* **EXERCISE AIM**: Restate word for word the lines of the records below, starting at the line that contains "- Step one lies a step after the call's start" and ending at the line that contains "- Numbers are", with both of those lines included and nothing else.

Segment Open

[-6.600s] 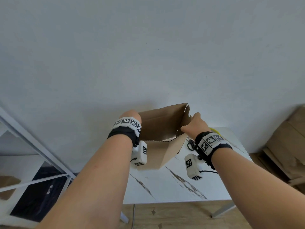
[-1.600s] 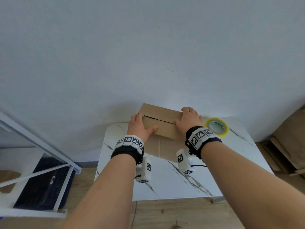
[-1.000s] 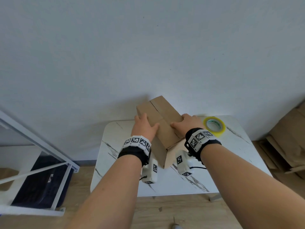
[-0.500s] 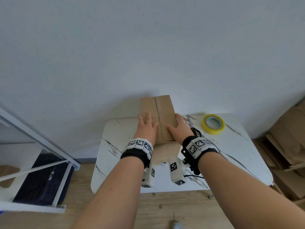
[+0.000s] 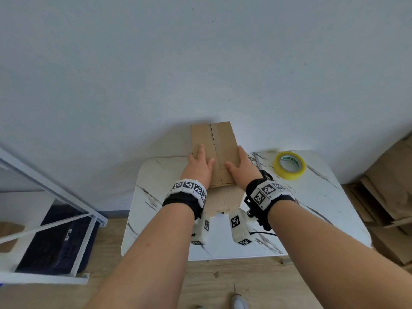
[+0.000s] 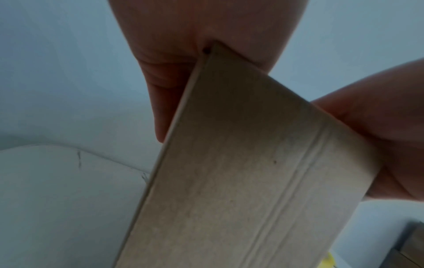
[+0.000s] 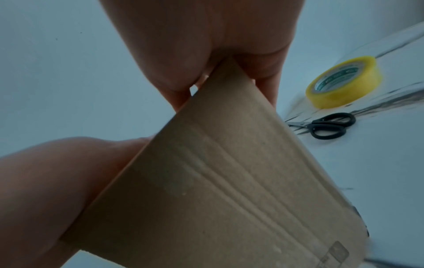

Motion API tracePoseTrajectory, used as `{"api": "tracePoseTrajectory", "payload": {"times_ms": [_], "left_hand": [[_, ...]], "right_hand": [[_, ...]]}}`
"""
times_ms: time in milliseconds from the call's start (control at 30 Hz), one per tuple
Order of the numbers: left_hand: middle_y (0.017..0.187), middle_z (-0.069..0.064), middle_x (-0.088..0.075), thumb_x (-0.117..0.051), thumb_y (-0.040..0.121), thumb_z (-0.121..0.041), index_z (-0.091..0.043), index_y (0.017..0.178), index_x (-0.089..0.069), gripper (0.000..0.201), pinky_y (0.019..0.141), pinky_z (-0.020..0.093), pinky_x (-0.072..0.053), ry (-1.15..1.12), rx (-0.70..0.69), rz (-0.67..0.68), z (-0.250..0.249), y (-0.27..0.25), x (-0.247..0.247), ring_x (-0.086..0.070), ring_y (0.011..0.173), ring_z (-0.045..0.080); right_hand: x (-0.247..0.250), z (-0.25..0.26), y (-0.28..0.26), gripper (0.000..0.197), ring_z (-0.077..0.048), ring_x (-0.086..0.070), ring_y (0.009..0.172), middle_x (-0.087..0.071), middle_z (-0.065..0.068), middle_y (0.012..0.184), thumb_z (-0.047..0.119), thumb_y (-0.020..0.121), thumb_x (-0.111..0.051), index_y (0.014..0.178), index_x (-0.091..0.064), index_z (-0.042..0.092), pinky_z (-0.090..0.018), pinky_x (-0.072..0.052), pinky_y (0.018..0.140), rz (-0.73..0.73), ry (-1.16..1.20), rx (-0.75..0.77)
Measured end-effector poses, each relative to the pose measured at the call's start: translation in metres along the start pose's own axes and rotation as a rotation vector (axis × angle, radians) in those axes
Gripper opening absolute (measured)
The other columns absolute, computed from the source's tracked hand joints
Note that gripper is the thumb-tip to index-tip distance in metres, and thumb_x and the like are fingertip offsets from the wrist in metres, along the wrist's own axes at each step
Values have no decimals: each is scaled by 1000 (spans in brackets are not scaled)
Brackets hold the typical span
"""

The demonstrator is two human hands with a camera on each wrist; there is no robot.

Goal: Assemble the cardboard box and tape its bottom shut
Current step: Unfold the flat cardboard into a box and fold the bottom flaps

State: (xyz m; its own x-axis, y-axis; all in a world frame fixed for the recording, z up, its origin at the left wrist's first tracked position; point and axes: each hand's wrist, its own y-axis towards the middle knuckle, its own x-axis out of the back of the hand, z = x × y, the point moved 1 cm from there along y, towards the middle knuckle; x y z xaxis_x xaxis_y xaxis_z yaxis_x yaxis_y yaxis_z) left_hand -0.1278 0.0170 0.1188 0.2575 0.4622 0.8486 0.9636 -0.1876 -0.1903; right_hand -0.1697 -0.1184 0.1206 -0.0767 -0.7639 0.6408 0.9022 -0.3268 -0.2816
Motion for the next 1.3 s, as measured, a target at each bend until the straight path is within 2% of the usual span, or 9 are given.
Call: {"api": "tracePoseTrajectory", "payload": {"times_ms": [67, 233, 400, 667, 833, 900, 1033, 1167, 1300], "left_hand": [[152, 21, -21, -30, 101, -43, -27, 153, -8, 59, 96, 42, -45, -4, -10, 7, -3, 9, 2, -52, 120, 37], [152, 19, -21, -30, 101, -43, -26, 152, -10, 58, 94, 42, -46, 8, -29, 3, -8, 28, 4, -54, 118, 38], [149, 18, -27, -28, 100, -45, -26, 151, -12, 56, 85, 40, -47, 54, -41, -35, -4, 36, 3, -57, 110, 38], [148, 19, -26, -25, 101, -44, -26, 152, -9, 56, 76, 38, -48, 94, -31, -35, -3, 38, 1, -60, 102, 35], [148, 19, -24, -28, 101, -42, -25, 151, -11, 55, 83, 41, -48, 47, -23, 4, -5, 35, 7, -59, 106, 38], [152, 18, -18, -29, 101, -41, -24, 151, -13, 55, 89, 41, -46, 51, -14, 12, -8, 34, 12, -54, 116, 38], [159, 15, -4, -31, 102, -35, -19, 150, -20, 52, 107, 43, -34, 66, -58, -22, -16, 28, 23, -29, 140, 36], [160, 12, 0, -30, 103, -25, -17, 149, -24, 47, 108, 42, -34, 121, -131, -23, -25, 18, 37, -23, 143, 32], [159, 11, -8, -35, 101, -14, -11, 147, -30, 46, 111, 41, -29, 178, -231, -35, -36, 6, 47, -17, 145, 32]], "right_hand": [[3, 2, 8, 72, -32, -57, 117, -51, -13, 140, 40, 98, -46, 155, -5, 26, -37, -47, 94, 4, -12, -9], [7, 6, 21, 70, -33, -56, 118, -51, -13, 140, 40, 99, -44, 155, -4, 26, -36, -44, 93, -13, -13, -17], [0, 5, 25, 69, -30, -59, 114, -52, -11, 140, 44, 99, -42, 155, -4, 28, -35, -46, 89, -37, -3, 21], [-1, 6, 29, 70, -31, -56, 119, -49, -13, 143, 44, 99, -41, 154, -1, 30, -38, -44, 97, -8, -8, 7], [3, 8, 25, 70, -33, -59, 112, -53, -14, 137, 43, 98, -40, 154, 1, 35, -35, -43, 85, 11, -1, -64], [4, 9, 21, 72, -33, -56, 116, -51, -15, 139, 40, 97, -41, 155, 1, 32, -36, -43, 90, 5, 29, -85], [12, 11, 14, 67, -31, -48, 128, -43, -11, 148, 40, 98, -42, 155, -10, 26, -35, -39, 99, -6, 14, -89], [19, 16, 8, 62, -28, -52, 123, -50, -9, 142, 41, 97, -44, 152, -21, 26, -37, -43, 100, -36, 29, -64], [26, 18, -7, 57, -26, -53, 122, -51, -10, 139, 35, 98, -46, 150, -28, 23, -37, -42, 103, -65, 62, -40]]}}
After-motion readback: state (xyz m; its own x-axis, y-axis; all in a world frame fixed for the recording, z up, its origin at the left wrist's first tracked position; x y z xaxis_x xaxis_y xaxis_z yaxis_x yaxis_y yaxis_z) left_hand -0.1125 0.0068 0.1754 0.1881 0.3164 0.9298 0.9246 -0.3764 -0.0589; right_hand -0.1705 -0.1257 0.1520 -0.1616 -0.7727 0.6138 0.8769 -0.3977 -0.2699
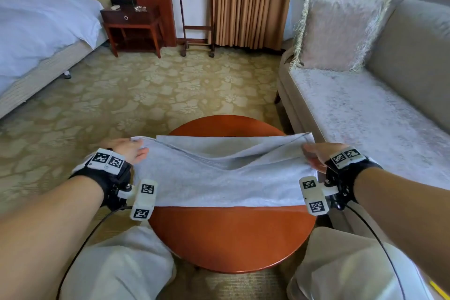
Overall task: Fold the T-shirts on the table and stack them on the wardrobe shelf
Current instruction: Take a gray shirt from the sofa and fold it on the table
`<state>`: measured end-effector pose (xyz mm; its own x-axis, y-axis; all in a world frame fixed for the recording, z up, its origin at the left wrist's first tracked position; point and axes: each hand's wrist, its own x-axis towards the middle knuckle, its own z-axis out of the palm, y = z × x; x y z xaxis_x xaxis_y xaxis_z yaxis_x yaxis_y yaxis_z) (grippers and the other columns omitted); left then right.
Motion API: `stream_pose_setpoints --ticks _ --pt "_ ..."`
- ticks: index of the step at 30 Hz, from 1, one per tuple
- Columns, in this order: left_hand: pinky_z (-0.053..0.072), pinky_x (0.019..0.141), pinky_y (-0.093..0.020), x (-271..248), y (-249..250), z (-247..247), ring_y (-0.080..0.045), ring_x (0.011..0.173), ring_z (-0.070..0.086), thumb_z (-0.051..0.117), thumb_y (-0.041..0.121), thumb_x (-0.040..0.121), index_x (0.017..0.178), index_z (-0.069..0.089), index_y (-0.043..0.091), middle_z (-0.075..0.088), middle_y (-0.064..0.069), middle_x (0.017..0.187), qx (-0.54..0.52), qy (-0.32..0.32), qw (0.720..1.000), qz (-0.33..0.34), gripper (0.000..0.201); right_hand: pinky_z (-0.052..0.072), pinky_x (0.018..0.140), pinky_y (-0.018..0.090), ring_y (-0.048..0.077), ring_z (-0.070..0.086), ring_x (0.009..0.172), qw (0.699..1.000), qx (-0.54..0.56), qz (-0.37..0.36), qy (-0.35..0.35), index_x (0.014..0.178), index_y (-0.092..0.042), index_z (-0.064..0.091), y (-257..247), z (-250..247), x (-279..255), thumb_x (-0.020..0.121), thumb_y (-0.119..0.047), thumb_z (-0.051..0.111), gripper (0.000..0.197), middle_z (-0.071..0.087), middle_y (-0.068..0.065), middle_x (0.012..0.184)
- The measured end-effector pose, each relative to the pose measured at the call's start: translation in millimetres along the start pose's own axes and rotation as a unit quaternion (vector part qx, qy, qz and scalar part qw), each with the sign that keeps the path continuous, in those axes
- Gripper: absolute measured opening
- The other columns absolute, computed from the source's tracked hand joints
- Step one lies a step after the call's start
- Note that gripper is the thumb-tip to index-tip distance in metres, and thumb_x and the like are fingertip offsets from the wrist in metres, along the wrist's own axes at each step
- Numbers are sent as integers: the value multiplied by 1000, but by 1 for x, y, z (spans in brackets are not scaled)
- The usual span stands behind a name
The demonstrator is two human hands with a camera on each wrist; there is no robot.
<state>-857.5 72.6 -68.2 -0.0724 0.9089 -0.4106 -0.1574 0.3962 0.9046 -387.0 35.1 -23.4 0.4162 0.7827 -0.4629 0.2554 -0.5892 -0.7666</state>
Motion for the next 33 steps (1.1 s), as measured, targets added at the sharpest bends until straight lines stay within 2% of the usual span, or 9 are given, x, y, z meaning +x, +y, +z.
stream_pose_setpoints --ticks 1,4,9,13,20,24,27,30,33 --pt "45 56 -23 5 -1 2 -20 54 59 49 7 100 81 73 13 59 -4 66 9 -45 999 2 31 39 32 16 17 49 45 1000 -5 2 14 72 -5 55 -1 1 8 91 -27 66 30 54 10 60" --pt "33 29 -14 22 -1 -4 -6 25 46 61 18 96 92 56 11 51 1 32 105 166 980 23 9 57 64 34 27 60 61 998 -31 6 62 85 -4 65 -7 5 23 86 -37 70 34 64 16 73" --pt "34 46 -22 52 -2 -11 -21 39 43 78 33 81 85 66 11 49 1 34 156 240 957 54 25 42 50 32 23 53 52 993 -74 8 94 83 -10 66 -10 11 62 82 -41 72 31 60 12 62" --pt "34 47 -23 84 -7 -25 -20 43 46 82 54 65 88 75 19 59 -2 49 188 213 958 27 42 49 84 36 25 58 81 987 -133 11 87 100 -10 59 -23 21 74 95 -41 56 31 61 13 93" --pt "49 47 -36 94 -7 -9 -32 43 53 73 55 78 96 73 13 63 -11 59 263 189 946 -10 45 47 95 34 31 59 111 973 -215 28 80 118 -1 60 -23 40 93 101 -37 44 43 63 15 114" --pt "44 52 -23 98 -11 -7 -20 47 53 71 66 72 91 73 15 62 -5 60 251 208 945 -35 54 42 77 30 30 62 96 979 -183 28 84 120 -1 61 -21 50 96 96 -37 51 44 65 16 108" --pt "56 78 -41 95 -9 -4 -25 78 67 75 77 49 94 71 24 70 -1 88 242 226 943 -43 70 50 73 33 27 64 79 980 -151 45 125 110 -4 64 -17 50 103 78 -48 63 54 69 13 91" --pt "50 80 -36 74 2 19 -27 93 62 89 42 60 114 65 14 65 -8 107 223 251 942 17 66 59 68 44 27 67 58 979 -127 33 154 85 -6 67 -28 51 87 67 -31 65 31 66 9 61" --pt "42 75 -26 56 5 46 -17 97 55 87 18 68 112 65 13 60 -2 106 272 226 932 78 50 60 68 41 29 68 63 976 -161 10 143 86 -9 67 -39 59 65 75 -24 62 20 68 10 72"
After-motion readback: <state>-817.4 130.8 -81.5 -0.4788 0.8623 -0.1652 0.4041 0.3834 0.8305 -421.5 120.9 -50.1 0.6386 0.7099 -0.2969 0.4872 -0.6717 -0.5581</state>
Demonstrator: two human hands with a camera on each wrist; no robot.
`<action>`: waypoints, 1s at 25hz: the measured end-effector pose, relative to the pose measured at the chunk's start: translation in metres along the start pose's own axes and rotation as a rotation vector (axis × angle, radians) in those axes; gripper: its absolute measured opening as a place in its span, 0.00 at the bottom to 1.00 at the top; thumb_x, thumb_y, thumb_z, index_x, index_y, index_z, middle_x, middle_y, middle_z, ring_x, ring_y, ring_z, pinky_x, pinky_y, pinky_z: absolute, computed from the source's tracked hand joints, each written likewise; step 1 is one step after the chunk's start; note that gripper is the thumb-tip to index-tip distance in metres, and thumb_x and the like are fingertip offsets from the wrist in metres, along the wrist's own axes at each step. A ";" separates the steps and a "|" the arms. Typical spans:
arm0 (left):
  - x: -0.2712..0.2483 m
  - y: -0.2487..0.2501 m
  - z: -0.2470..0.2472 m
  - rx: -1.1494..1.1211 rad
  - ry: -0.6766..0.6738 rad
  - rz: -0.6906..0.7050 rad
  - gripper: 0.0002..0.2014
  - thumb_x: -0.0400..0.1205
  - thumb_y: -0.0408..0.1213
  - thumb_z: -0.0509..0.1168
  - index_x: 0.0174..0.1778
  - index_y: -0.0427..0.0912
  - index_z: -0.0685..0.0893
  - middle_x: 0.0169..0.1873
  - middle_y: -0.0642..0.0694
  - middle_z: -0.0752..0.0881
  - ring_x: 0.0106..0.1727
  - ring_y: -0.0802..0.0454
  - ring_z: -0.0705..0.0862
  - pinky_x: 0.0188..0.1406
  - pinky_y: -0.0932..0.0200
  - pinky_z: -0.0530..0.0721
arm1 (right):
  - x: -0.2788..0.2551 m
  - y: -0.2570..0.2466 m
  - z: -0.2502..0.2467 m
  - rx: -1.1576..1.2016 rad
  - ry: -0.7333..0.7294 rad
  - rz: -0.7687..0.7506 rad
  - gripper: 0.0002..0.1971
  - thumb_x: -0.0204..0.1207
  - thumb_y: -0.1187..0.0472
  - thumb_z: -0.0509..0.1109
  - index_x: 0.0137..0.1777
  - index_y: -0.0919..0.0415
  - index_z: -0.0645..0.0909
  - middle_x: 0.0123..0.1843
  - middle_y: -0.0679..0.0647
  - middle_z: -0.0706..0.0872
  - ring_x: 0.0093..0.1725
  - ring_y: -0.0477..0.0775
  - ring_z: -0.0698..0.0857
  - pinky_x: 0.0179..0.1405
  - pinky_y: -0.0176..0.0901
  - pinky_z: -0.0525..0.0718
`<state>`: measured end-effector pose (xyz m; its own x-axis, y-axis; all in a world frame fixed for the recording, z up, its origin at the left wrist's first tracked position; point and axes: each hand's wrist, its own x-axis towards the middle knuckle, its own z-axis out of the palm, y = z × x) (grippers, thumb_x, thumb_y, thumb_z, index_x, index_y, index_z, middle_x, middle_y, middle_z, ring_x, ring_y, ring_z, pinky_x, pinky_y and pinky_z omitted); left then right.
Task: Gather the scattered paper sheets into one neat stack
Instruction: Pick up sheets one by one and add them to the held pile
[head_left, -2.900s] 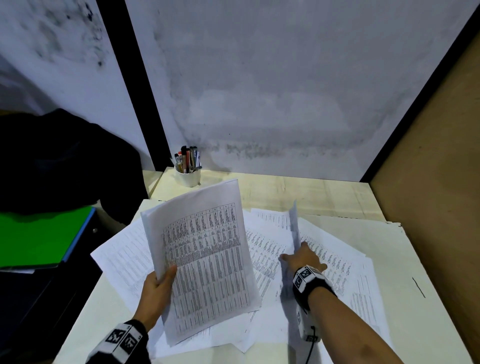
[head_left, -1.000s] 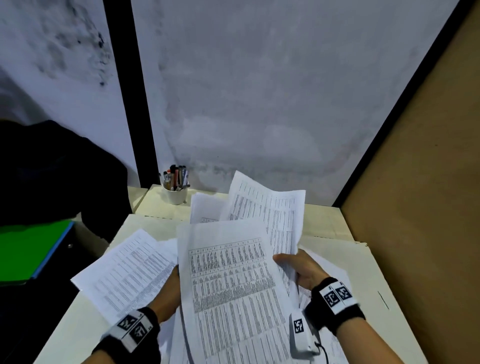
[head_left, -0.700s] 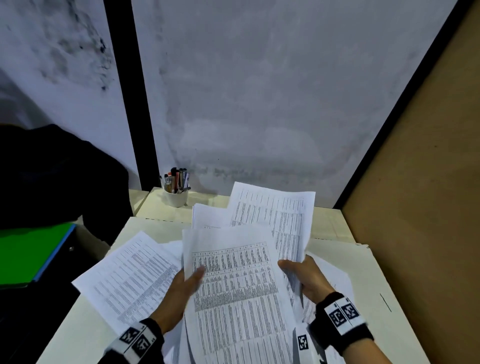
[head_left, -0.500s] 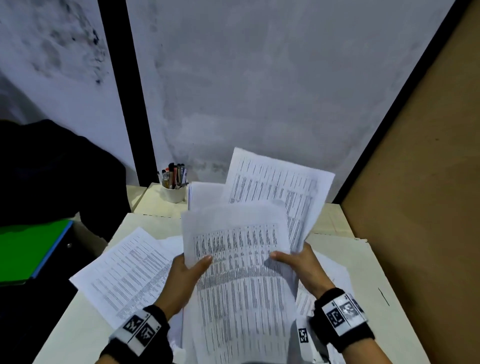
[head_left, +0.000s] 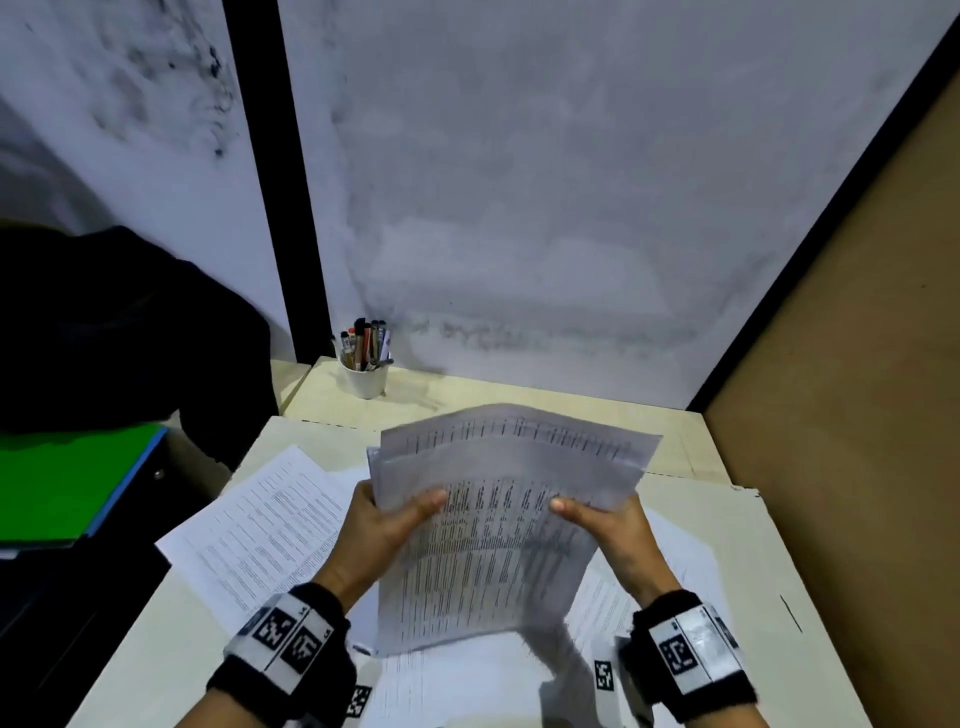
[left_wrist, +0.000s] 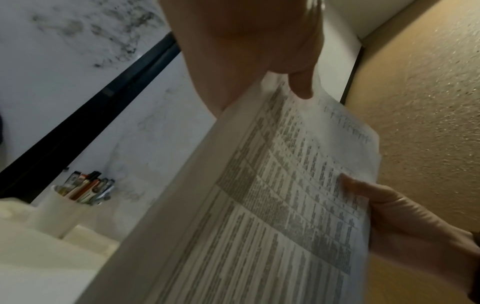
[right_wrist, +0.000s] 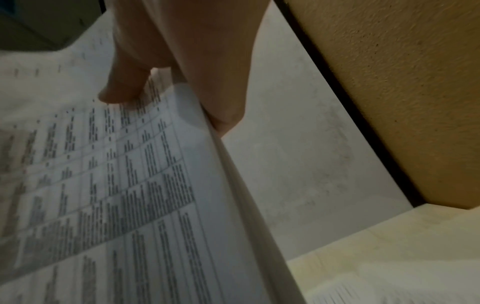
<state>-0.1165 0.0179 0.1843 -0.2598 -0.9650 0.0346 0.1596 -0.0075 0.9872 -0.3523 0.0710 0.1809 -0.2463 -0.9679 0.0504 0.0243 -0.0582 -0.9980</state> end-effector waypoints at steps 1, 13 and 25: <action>0.003 0.005 -0.001 -0.003 -0.010 0.036 0.38 0.39 0.67 0.77 0.39 0.48 0.84 0.31 0.54 0.92 0.36 0.61 0.90 0.31 0.68 0.87 | 0.002 -0.007 0.001 0.011 -0.029 -0.031 0.15 0.61 0.70 0.79 0.45 0.54 0.85 0.38 0.45 0.93 0.43 0.45 0.91 0.42 0.34 0.88; 0.034 0.020 -0.001 0.047 0.026 0.202 0.23 0.65 0.64 0.61 0.46 0.52 0.86 0.37 0.58 0.92 0.39 0.61 0.87 0.37 0.67 0.83 | 0.030 -0.030 0.023 0.074 0.142 -0.153 0.13 0.66 0.49 0.64 0.30 0.47 0.90 0.34 0.41 0.91 0.36 0.37 0.86 0.36 0.25 0.80; 0.035 -0.026 -0.019 0.132 -0.027 -0.107 0.36 0.49 0.71 0.73 0.44 0.46 0.86 0.40 0.49 0.92 0.42 0.55 0.91 0.46 0.53 0.90 | 0.024 0.019 0.008 -0.090 -0.096 0.179 0.27 0.53 0.49 0.83 0.54 0.49 0.81 0.46 0.43 0.91 0.48 0.41 0.89 0.57 0.46 0.87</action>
<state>-0.1118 -0.0207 0.1574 -0.2939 -0.9533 -0.0692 0.0040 -0.0737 0.9973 -0.3499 0.0445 0.1629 -0.1525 -0.9799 -0.1289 -0.0282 0.1347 -0.9905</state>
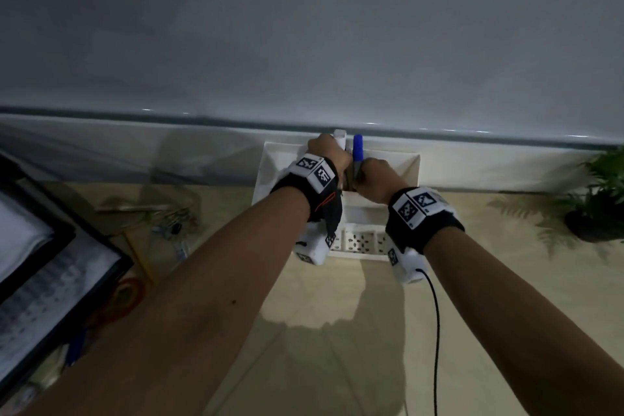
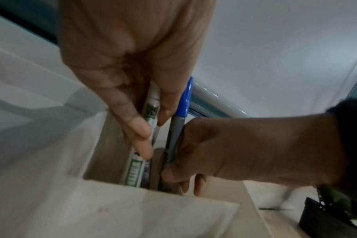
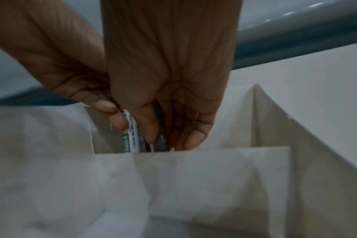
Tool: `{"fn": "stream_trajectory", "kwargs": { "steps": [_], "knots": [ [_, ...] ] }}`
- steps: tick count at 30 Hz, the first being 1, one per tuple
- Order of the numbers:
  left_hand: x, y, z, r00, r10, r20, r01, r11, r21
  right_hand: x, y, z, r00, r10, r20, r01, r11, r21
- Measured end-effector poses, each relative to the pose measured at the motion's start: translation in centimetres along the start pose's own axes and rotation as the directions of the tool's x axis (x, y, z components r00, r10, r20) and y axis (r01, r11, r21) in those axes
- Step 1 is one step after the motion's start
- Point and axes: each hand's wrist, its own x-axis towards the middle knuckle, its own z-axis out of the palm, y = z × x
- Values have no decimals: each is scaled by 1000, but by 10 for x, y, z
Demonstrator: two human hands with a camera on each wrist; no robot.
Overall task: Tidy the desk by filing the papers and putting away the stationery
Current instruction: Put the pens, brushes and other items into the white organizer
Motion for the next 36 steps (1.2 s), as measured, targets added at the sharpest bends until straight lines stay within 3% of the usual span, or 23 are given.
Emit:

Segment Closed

* **EXERCISE OUTPUT**:
- Step one lies a step after the call's start
- Note that gripper is the thumb-tip to index-tip distance in metres, and thumb_x and the like are fingertip offsets from the wrist in metres, along the wrist's own axes at each step
- Numbers are sent as integers: the value multiplied by 1000, but by 1 for x, y, z (spans in brackets are not scaled)

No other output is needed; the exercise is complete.